Google Chrome schneller als Safari und Firefox

Test: Google Chrome schneller als Safari und Firefox

"Nicht noch ein Browser" denkt mancher, als Google einen eigenen Internetbrowser vorstellt. Chrome hat aber gute Chancen, sich gegen Firefox und Safari durchzusetzen.
Die Mac-Version des Browsers ist noch nicht erschienen, wir haben die Betaversion des Browsers unter Parallels und Bootcamp angesehen. Chrome nutzt für die Darstellung von Webseiten die Rendering-Engine Webkit, eine Open-Source-Software, auf der auch Safari basiert. Webkit kommt auch in dem Handy-Betriebssystem Android von Google zum Einsatz. Die Bedienoberfläche des Browsers ist unscheinbar, das ist aber von den Entwicklern so gewollt. Die Programmoberfläche mit Buttons, Eingabeleisten und Rahmen, von Entwicklern auch "Chrome" genannt, soll möglichst im Hintergrund verschwinden. Wie bei der Suchmaschine Google erleichtert eine simple Oberfläche die Internetnutzung. Unter der Oberfläche bietet der Browser aber mächtige Funktionen. So ist die Tab-Verwaltung recht ausgefeilt, es gibt eine Funktion für anonymes Surfen und Tools für Webentwickler. Der Download-Manager ist in die untere Browserleiste integriert. Das Herzstück von Chrome ist die Eingabeleiste, "Omnibox" genannt. Adressleiste und Suchfenster sind in einem einzigen Feld zusammengefasst.

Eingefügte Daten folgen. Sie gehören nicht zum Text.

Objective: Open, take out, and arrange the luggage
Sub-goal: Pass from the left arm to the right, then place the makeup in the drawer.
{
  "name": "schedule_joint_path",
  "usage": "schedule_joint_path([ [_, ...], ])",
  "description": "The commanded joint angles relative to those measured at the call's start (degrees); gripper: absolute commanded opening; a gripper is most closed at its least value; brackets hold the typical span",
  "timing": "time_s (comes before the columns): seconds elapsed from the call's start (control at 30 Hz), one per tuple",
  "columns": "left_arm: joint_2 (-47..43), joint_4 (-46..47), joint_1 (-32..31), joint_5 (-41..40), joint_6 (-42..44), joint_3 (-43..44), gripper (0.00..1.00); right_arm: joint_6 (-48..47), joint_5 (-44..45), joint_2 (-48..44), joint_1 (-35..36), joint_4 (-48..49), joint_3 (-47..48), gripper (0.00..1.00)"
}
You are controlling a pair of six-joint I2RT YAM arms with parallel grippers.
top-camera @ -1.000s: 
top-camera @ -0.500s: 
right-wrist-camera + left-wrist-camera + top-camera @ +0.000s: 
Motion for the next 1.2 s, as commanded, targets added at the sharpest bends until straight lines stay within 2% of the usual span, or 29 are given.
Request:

Gibt man etwa "mac" ein, schlägt das Programm wie bei Safari oder Firefox in einem Ausklappfenster Seiten aus History und Bookmarks vor. Gleichzeitig bietet es eine Google-Suche an und schlägt mögliche Webadressen vor. Man kann über diese Suchleiste sogar auf eine einmal im Browser verwendete Suchmaschine einer Webseite zugreifen, etwa die Produktsuche von Amazon. Jede Seite ein Programm Eine Besonderheit von Chrome ist der interne Umgang mit einzelnen Seiten. Öffnet man mit Safari oder Firefox mehrere Seiten, kann eine davon den ganzen Browser blockieren. In Chrome sind offene Seiten eigenständige Prozesse und lassen sich über den integrierten Taskmanager wie ein Programm beenden. Lädt etwa eine Seite im Hintergrund eine zeitaufwendige Flash-Anwendung, kann man trotzdem eine andere Seiten benutzen. Dadurch steigt zwar der Ressourcenverbrauch des Browsers, man surft aber stabiler und sicherer. Statt den ganzen Browser zum Absturz bringt, schließt eine fehlerhafte Seite nur die betroffene Browser-Seite. Ideal ist dieses so genannte Multithreading auch für Webanwendungen, wie sie Google mit Google Mail, Text und Tabellen im Angebot hat.
Unsere Messungen zeigen, dass Chrome bei vielen Seiten etwas schneller ist als Firefox oder Internet Explorer. Uns interessiert aber vor allem, wie sich Chrome gegen Safari behauptet. Mangels Mac-Version vergleichen wir Safari für Windows und Chrome. Da beide Programme auf der gleichen Rendering-Engine Webkit basieren, erwarten wir nur einen geringen Performance-Unterschied. Tatsächlich lädt Chrome alle zehn Seiten unserer Testsuite um zehn bis dreißig Prozent schneller als Safari. Grund für das bessere Abschneiden ist offenbar die schnellere Javascript-Engine von Chrome.
Chrome hat das Potential, sich gegen seine Konkurrenten durchzusetzen. Auch für Mac-Anwender verspricht das Programm eine interessante Alternative zu werden - wenn es fertig ist und stabiler läuft. Vor allem für Webanwendungen der Zukunft ist der Browser gut geeignet. Dass Google aber mit Chrome noch mehr Benutzerinformationen sammeln kann, ist aus der Sicht des Datenschutzes äußerst bedenklich. Beim Thema Datenschutz ist Google wieder einmal Klassenletzter.